**What is needed**
Your task is to copy exactly the lines from the line containing "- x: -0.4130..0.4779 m" through the end of the listing below, with pictures left out.

**Input data**
————————

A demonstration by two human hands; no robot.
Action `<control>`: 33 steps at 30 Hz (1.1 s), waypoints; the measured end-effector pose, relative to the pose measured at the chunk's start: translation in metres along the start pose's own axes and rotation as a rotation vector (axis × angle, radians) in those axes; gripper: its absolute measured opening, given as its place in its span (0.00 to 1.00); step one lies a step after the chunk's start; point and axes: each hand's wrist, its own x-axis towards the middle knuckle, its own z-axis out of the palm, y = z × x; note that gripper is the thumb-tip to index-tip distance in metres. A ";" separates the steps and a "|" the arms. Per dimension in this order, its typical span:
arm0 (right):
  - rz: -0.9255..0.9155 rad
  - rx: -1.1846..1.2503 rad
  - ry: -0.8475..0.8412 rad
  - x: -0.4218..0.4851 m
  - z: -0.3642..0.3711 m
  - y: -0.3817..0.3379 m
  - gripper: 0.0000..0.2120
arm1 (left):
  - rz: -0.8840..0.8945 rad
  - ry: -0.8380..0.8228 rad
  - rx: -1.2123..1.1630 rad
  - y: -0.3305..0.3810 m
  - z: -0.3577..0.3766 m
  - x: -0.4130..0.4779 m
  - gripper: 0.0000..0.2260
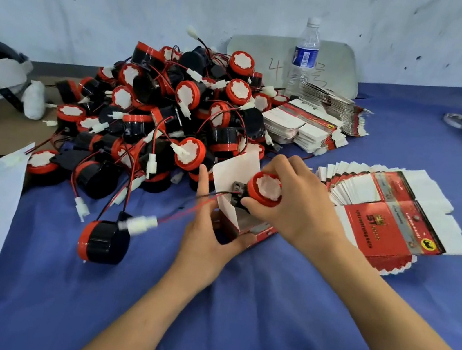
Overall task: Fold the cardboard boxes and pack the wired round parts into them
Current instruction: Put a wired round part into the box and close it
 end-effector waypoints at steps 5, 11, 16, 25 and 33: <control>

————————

**Your solution**
  - x: -0.4130..0.4779 m
  - gripper: 0.0000..0.2260
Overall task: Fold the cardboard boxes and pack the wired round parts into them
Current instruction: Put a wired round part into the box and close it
 end-effector waypoints at steps 5, 11, 16, 25 and 33: <control>

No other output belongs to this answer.